Aimee Liu on Eating Disorders

Author of the best selling novel Flash House (Warner Books, 2003), Aimee Liu is best known for writing the first American anorexia memoir Solitaire (1979). In her latest book Gaining: the truth about life after eating disorders (Warner Books, 2007), Aimee has probed deeper into the complex relation between genetics, family life, growing experiences, and eating disorders. Her book shows the cause and effects of eating disorders in the life of a number of women she knew and interviewed. Her insight is purposeful and will hopefully contribute to better understand the risks associated with eating disorders like anorexia and bulimia.

Aimee Liu on Eating Disorders

Ernest: Aimee, is it ok to call anorexia and bulimia ‘diseases of women’?

Aimee: This is a common misperception. In fact, a Harvard study published shortly after Gaining found that 25% of people with anorexia and bulimia are male. Another myth is that all men with eating disorders are gay. Only one fifth of men with these illnesses are gay. That said, it is true that the majority of people affected by the conditions are female.

Ernest: In Gaining, you appear to be more interested in discovering about anorexia than bulimia. What accounts for this?

Aimee: That may be explained in part by the fact that I was anorexic first, and only “passed through” bulimia as I was recovering. This is a typical pattern for about half of people with anorexia. And since part of my book is memoir, I kept returning to my own experience. In the larger population bulimia is much more common – and secret – than anorexia. I interviewed people who had struggled with bulimia for decades. However, the new research in eating disorders tends to focus on anorexia because the biochemical roots of this disorder are clearer. Specifically, genetic risk plays a stronger role in the development of anorexia than it does for bulimia – though the two are definitely related. Since one of my goals was to explore what science knows now that we didn’t know thirty years ago, when I was recovering, I gravitated to the research on anorexia first, bulimia second.

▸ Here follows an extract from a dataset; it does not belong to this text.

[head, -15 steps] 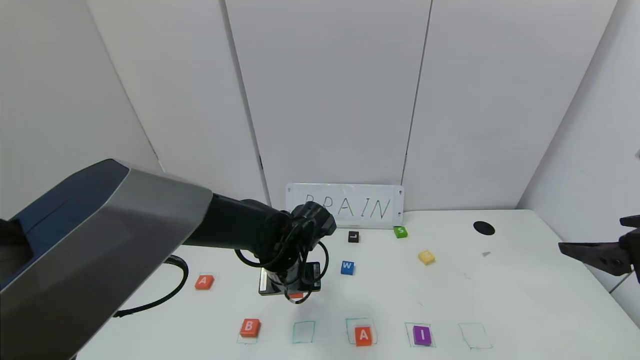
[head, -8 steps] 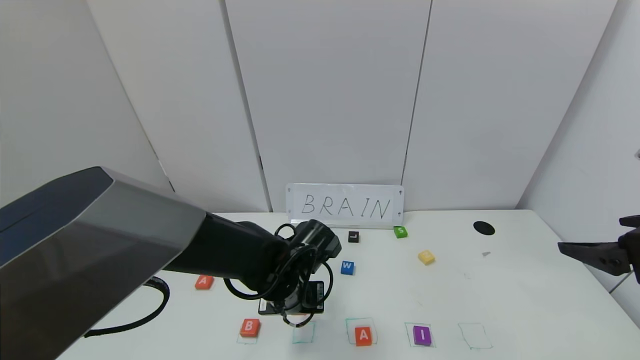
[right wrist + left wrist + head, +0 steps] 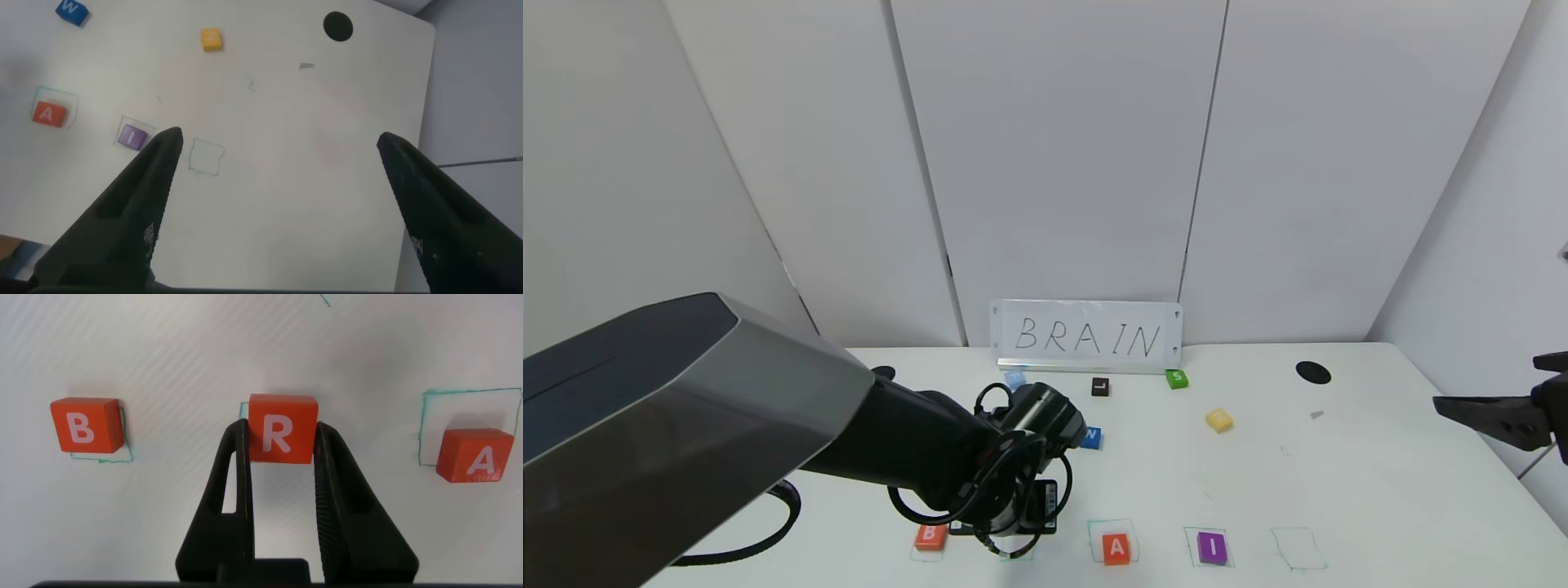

Ernest: We tend to think of anorexia as a young girl’s problem. But Gaining portrays a different scene with older anorexic women. How do you comment on it?

Aimee: This is another of those myths – that eating disorders only afflict spoiled rich white teenage girls. In fact, people of all ages, races, and ethnicities are vulnerable. Those most vulnerable, however, are perfectionists who judge themselves harshly by external standards, such as looks and status. When identity is defined by how others see us, and not by a strong inner gauge of passion and contentment, we are vulnerable to crisis at certain crucial transitions, such as adolescence and mid-life. Women are especially vulnerable at these times of change because society tends to focus on the way females look at these ages. Our culture imposes a lot of anxiety on women about their looks, and hyper-sensitive perfectionists often respond with an eating disorder. It’s no accident that adolescence and mid-life are the two ages when eating disorder rates spike.